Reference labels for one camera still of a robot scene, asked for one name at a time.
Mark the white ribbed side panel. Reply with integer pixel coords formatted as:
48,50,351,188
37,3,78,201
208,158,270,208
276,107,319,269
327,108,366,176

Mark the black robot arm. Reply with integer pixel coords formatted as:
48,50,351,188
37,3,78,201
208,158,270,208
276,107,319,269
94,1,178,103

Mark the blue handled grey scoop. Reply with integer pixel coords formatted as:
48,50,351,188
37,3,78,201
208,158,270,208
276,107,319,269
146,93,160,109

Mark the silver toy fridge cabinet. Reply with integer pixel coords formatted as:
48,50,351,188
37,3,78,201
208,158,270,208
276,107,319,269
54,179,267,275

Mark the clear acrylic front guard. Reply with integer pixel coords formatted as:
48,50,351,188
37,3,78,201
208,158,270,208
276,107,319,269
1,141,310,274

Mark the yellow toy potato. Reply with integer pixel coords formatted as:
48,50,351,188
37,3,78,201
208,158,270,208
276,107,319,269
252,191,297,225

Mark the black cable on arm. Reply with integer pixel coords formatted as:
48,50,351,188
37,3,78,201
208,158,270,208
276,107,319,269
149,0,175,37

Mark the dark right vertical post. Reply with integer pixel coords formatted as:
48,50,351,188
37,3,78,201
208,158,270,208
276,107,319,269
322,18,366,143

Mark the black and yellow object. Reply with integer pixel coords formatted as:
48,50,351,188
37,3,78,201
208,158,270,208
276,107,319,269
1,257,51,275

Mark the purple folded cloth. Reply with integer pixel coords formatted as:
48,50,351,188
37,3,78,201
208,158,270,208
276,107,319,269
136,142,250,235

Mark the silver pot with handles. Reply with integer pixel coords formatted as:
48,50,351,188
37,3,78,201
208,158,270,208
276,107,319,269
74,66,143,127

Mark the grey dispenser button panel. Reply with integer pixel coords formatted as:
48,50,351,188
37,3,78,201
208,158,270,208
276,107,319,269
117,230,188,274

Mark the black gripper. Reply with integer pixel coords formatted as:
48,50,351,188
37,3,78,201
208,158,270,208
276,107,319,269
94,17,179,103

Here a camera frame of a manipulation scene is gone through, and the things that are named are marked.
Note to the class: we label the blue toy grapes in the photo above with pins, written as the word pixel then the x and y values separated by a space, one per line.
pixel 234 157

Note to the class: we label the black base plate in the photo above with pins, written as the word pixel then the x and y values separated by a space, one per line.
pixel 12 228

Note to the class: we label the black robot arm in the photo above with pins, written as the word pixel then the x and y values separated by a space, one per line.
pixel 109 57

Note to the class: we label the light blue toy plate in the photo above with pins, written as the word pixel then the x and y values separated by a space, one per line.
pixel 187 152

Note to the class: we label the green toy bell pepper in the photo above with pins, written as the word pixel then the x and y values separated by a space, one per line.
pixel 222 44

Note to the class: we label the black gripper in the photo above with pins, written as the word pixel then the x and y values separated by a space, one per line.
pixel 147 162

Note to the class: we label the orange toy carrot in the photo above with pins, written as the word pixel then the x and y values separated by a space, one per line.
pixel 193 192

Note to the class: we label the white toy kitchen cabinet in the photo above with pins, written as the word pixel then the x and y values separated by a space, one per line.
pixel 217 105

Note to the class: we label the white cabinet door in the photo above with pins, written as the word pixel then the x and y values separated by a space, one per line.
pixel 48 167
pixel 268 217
-.-.-
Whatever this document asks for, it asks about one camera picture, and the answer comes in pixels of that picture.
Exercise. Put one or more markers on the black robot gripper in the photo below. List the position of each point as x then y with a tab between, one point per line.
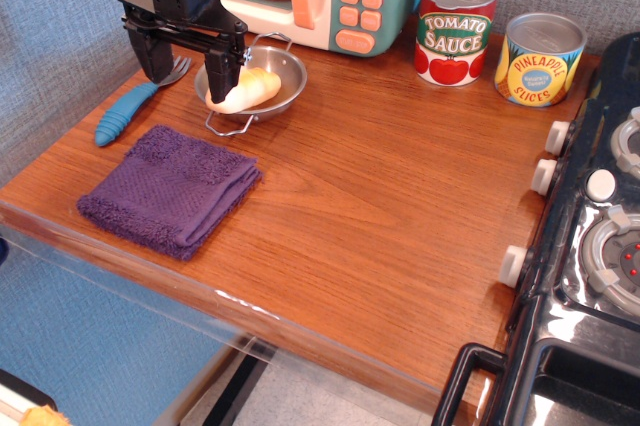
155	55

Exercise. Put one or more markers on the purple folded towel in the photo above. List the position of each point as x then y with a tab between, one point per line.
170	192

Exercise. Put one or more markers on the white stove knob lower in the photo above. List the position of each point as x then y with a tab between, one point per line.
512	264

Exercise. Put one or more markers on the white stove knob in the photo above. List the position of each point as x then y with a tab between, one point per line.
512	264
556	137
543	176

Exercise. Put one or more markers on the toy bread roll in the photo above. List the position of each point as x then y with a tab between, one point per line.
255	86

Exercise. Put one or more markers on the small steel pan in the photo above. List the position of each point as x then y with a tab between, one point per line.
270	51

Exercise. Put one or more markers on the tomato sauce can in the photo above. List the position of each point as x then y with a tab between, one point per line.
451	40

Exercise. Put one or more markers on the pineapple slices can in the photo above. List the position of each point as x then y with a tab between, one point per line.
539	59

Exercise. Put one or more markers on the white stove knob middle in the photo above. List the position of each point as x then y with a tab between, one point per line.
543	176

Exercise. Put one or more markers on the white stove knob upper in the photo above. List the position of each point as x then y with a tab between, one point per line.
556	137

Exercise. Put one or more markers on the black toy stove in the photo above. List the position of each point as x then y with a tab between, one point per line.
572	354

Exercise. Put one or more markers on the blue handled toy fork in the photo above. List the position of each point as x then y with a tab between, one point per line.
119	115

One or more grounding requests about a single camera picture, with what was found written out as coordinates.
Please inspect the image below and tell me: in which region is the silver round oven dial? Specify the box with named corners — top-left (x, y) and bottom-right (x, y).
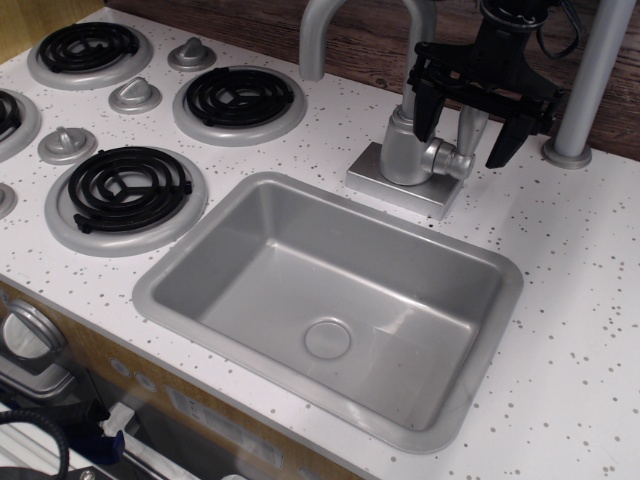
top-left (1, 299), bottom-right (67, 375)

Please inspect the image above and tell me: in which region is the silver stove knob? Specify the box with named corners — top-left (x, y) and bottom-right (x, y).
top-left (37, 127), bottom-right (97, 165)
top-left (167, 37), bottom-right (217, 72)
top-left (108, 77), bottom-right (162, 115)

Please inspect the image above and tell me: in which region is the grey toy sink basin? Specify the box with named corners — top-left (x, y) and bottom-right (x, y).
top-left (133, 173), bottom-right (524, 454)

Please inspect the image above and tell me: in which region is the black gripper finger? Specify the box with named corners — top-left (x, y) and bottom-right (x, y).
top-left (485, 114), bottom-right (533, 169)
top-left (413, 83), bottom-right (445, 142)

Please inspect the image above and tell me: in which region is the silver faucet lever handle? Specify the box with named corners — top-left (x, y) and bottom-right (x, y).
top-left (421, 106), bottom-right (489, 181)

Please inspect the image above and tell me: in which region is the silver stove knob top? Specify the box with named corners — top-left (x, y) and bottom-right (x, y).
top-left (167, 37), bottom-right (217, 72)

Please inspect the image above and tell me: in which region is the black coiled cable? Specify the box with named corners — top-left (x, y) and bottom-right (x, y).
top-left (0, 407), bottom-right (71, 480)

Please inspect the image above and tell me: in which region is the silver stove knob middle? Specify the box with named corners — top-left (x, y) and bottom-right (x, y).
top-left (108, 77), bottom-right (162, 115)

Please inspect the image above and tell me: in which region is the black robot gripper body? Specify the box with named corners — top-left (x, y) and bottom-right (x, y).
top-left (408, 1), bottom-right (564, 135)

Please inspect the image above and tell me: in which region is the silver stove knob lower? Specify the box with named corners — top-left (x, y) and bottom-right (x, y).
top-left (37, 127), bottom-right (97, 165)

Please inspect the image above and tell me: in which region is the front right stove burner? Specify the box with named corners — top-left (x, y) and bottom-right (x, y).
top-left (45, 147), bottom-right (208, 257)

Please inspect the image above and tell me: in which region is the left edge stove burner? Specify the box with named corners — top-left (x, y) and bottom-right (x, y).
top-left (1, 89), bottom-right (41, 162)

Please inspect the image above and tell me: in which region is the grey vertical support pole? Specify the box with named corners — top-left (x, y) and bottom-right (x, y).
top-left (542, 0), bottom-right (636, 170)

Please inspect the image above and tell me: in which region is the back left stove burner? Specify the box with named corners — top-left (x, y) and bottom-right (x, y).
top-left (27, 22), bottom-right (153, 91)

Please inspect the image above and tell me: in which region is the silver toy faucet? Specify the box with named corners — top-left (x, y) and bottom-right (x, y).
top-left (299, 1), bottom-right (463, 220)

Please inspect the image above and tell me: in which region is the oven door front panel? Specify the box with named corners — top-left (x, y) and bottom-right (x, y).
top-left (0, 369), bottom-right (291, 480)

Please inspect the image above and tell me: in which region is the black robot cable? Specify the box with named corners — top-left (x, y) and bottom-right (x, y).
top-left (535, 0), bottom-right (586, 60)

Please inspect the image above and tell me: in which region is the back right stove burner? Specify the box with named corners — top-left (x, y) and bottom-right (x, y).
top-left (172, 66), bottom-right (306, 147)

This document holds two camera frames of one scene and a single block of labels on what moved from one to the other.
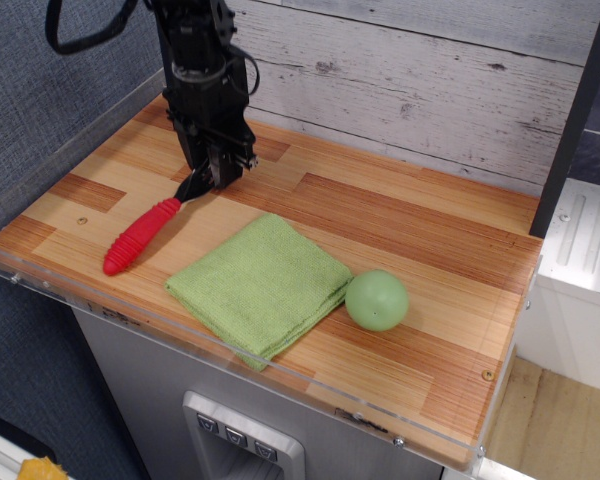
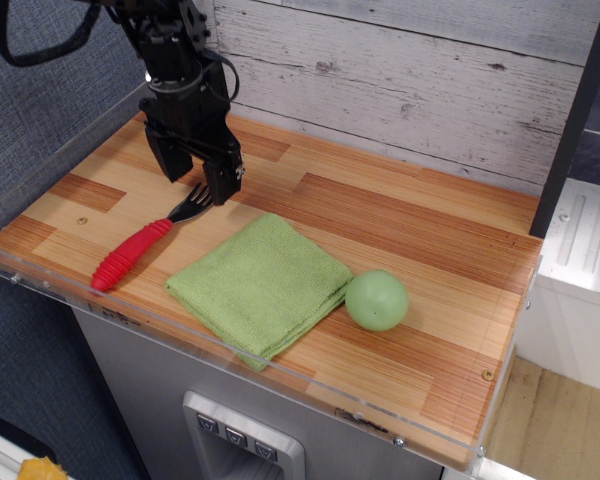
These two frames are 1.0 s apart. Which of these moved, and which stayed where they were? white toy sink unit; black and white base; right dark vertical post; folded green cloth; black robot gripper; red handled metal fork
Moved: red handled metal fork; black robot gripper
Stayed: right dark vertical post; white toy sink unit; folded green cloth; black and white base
-.-.-
**Activity**
Find each line in the records above that contains "about", and copy it.

**Exercise result**
Whatever this document asks for, it asks about one camera picture, and the answer comes in pixels of that picture.
One or more grounding requests about a single camera picture, with what was found written out as coordinates.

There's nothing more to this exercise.